What you will do: In the material below, find the line that contains "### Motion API" and the line that contains "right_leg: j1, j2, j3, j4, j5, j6", then write out exactly those two lines and everything between them.

Stored data:
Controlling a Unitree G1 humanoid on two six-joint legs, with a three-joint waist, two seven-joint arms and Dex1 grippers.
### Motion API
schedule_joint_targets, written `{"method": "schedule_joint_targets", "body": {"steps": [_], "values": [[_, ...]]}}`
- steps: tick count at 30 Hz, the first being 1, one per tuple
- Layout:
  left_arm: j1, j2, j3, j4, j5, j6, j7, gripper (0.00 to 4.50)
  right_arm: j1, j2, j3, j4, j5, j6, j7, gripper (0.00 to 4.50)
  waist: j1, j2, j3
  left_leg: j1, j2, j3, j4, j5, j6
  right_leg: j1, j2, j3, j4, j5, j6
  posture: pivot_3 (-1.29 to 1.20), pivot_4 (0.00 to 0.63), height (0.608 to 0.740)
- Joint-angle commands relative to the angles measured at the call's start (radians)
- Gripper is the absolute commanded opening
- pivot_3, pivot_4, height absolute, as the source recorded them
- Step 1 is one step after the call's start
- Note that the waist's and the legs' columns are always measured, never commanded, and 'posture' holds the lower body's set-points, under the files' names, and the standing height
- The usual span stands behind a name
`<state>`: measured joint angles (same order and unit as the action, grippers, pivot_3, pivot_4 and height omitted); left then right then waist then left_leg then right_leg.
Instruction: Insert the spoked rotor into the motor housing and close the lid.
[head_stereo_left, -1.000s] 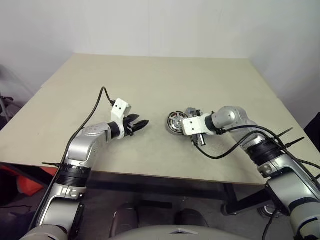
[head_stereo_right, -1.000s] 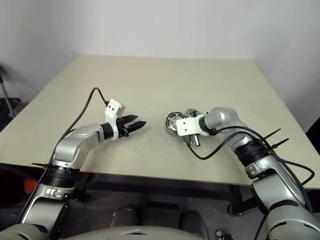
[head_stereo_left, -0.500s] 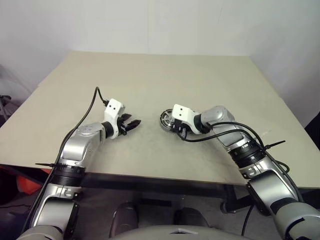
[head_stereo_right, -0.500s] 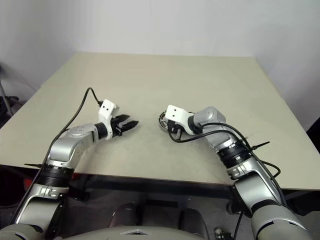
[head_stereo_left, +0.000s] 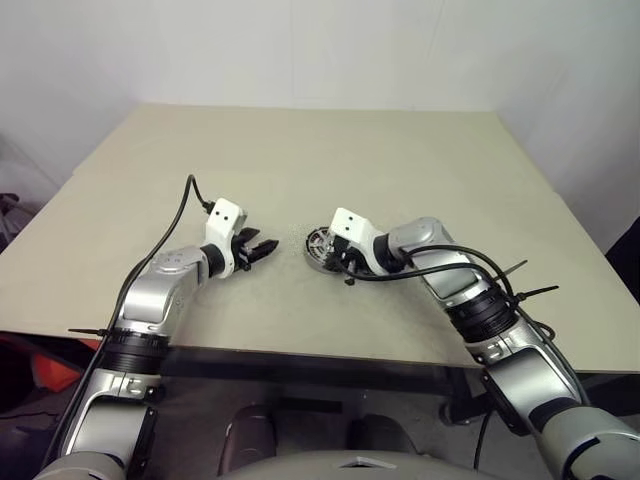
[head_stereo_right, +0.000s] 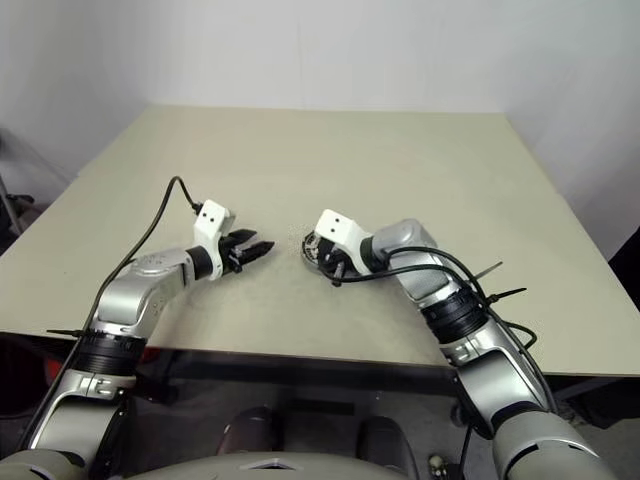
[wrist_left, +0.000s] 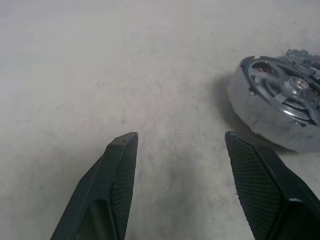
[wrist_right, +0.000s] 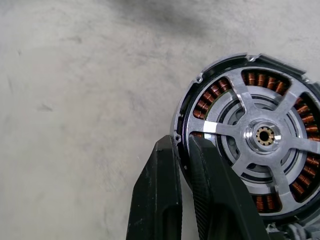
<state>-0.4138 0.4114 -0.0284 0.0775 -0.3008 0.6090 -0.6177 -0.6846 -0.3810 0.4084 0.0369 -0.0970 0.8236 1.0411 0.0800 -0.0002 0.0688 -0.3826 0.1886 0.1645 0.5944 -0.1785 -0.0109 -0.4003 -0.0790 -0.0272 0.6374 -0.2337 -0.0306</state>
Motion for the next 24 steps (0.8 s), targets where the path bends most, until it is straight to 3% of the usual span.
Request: {"method": "schedule_joint_targets", "body": {"steps": [1,7,14,20,24], "values": [[-0.002,0.000,0.005,-0.028,0.007,-0.015,0.006,2.95,-0.050,0.022,-0.014,-0.041,0.028,0.018,-0.033,0.01,0.000,0.000,0.000,0.000,0.000,0.000,0.000,0.000,0.000,0.000,0.000,0.000,0.000,0.000,0.000,0.00,0.000,0.740],[-0.003,0.007,0.010,-0.022,0.015,-0.016,0.005,2.95,-0.053,0.052,0.007,-0.002,0.047,0.042,-0.067,0.01,0.000,0.000,0.000,0.000,0.000,0.000,0.000,0.001,-0.001,0.000,0.000,0.000,0.000,0.000,0.000,0.00,0.000,0.740],[-0.013,0.014,0.018,-0.010,0.017,-0.016,-0.001,2.95,-0.063,0.047,-0.019,-0.071,0.093,0.090,-0.084,2.26,0.002,0.000,0.000,0.000,0.000,0.000,0.000,0.001,-0.002,0.000,0.000,0.000,0.000,0.000,0.000,0.00,0.000,0.740],[-0.026,0.001,-0.007,-0.005,0.016,-0.078,-0.048,2.95,-0.073,0.072,-0.233,-0.221,0.210,0.248,-0.183,2.26,0.015,0.000,0.000,0.001,0.000,0.000,0.000,0.001,-0.002,0.000,0.000,0.000,0.000,0.000,0.000,0.00,0.000,0.740],[-0.060,-0.013,-0.023,0.012,0.007,-0.098,-0.089,2.95,-0.004,0.122,-0.458,-0.251,0.285,0.414,-0.295,2.26,0.024,0.000,0.000,0.002,0.000,0.000,-0.001,0.002,-0.003,0.002,0.000,0.000,0.000,0.000,0.000,0.00,0.000,0.740]]}}
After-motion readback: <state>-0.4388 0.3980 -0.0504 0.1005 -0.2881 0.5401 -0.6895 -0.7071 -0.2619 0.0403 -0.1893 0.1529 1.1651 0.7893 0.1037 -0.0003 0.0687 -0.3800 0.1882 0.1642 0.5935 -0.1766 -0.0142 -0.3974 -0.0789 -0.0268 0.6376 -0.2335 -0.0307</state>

Result:
### Motion API
schedule_joint_targets, written `{"method": "schedule_joint_targets", "body": {"steps": [_], "values": [[_, ...]]}}`
- steps: tick count at 30 Hz, the first being 1, one per tuple
- Layout:
  left_arm: j1, j2, j3, j4, j5, j6, j7, gripper (0.00 to 4.50)
  right_arm: j1, j2, j3, j4, j5, j6, j7, gripper (0.00 to 4.50)
  waist: j1, j2, j3
  left_leg: j1, j2, j3, j4, j5, j6
  right_leg: j1, j2, j3, j4, j5, j6

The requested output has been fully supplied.